The safety interventions designed to make AI helpful and harmless?
They might only work in English.
Not “work best” in English. Only work in English. According to a comprehensive analysis of nearly 300 safety publications from 2020-2024, the entire field of LLM safety research has been built on an English-centric foundation - and the cracks are showing.
The Language Gap
Zheng-Xin Yong and colleagues at Brown University and Cohere reviewed every LLM safety paper published at major NLP venues over five years. What they found is damning.
English-only safety publications grew from 5 papers in 2020 to 83 in 2024. Meanwhile, Mandarin Chinese - spoken by over a billion people - received about ten times less research attention than English. Every single public safety evaluation dataset includes English. Only two include any other language at all.
But here’s the part that should worry you: 50.6% of English-only papers didn’t even bother to mention that they were studying English. The language was so assumed, so default, that researchers didn’t think to document it.
The Performance Collapse
Raw numbers tell one story. Model performance tells a worse one.

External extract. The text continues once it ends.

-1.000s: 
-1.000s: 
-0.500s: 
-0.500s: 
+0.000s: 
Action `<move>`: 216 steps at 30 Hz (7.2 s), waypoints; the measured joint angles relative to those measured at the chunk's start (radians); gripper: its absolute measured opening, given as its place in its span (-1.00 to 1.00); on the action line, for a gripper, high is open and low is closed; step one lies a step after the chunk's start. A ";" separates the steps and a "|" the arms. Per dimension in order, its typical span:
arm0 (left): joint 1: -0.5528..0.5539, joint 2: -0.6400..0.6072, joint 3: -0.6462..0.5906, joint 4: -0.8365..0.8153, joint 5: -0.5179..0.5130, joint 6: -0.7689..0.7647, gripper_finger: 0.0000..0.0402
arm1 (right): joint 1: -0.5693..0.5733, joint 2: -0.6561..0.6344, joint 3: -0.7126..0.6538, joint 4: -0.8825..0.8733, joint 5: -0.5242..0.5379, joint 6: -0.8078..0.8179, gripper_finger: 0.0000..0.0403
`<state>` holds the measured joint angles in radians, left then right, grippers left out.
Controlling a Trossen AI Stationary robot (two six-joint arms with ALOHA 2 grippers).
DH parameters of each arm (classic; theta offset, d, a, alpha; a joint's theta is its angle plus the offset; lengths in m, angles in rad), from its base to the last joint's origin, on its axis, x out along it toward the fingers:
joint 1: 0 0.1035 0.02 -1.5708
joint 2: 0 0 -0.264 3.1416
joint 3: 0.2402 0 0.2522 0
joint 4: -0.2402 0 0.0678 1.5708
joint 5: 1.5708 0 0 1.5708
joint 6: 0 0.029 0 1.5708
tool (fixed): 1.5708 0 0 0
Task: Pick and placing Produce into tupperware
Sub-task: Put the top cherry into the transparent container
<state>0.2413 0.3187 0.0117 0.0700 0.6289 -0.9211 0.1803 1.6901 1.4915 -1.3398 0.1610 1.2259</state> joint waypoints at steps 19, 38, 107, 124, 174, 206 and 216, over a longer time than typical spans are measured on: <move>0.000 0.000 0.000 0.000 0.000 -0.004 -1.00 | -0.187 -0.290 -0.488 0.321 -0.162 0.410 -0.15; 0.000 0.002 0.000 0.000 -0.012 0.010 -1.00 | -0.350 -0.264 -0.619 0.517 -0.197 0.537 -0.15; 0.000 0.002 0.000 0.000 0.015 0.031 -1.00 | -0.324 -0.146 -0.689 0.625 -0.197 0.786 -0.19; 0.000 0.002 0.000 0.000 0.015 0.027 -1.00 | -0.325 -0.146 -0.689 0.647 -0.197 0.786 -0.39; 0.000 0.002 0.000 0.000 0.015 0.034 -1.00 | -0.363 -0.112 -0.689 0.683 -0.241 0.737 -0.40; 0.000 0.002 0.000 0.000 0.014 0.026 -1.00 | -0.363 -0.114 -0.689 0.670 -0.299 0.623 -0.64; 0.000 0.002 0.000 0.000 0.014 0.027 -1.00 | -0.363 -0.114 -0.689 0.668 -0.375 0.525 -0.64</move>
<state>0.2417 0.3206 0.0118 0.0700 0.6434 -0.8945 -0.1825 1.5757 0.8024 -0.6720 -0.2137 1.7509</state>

The researchers compiled safety benchmarks across languages. Vicuna achieved an average harmlessness score of 69.32 - reasonable, if unimpressive. But its worst-case performance? 18.4. In Bengali.
ChatGPT’s average harmlessness was 85.56. Solid. Its worst case? 62.6. Also Bengali.
“Strong average performance,” the researchers write, “does not necessarily reflect robustness.” Averaging obscures catastrophic failures. And those failures cluster in exactly the languages where the most people live and the least research happens.
Why Safety Doesn’t Transfer
A separate study by Shen et al. dug into why this happens. Their finding: the bottleneck is pretraining, not alignment.
Fine-tuning models on high-resource languages improves safety alignment. The same techniques applied to lower-resource languages show “minimal improvement.” The safety doesn’t transfer because the underlying model representations were never linguistically balanced in the first place.
Models generate unsafe responses more frequently when malicious prompts come in lower-resource languages. They also generate more irrelevant responses - they’re not just less safe, they’re less competent. The model learned English first, learned safety in English, and treats everything else as a dialect of English that doesn’t quite work.
The Jailbreak Geography
The multilingual safety survey documents specific attack vectors that exploit this gap:
Code-switching - alternating between languages within a single prompt - jailbreaks multilingual safety guardrails. The model’s safety training expects monolingual inputs. Mixed-language prompts fall through the cracks.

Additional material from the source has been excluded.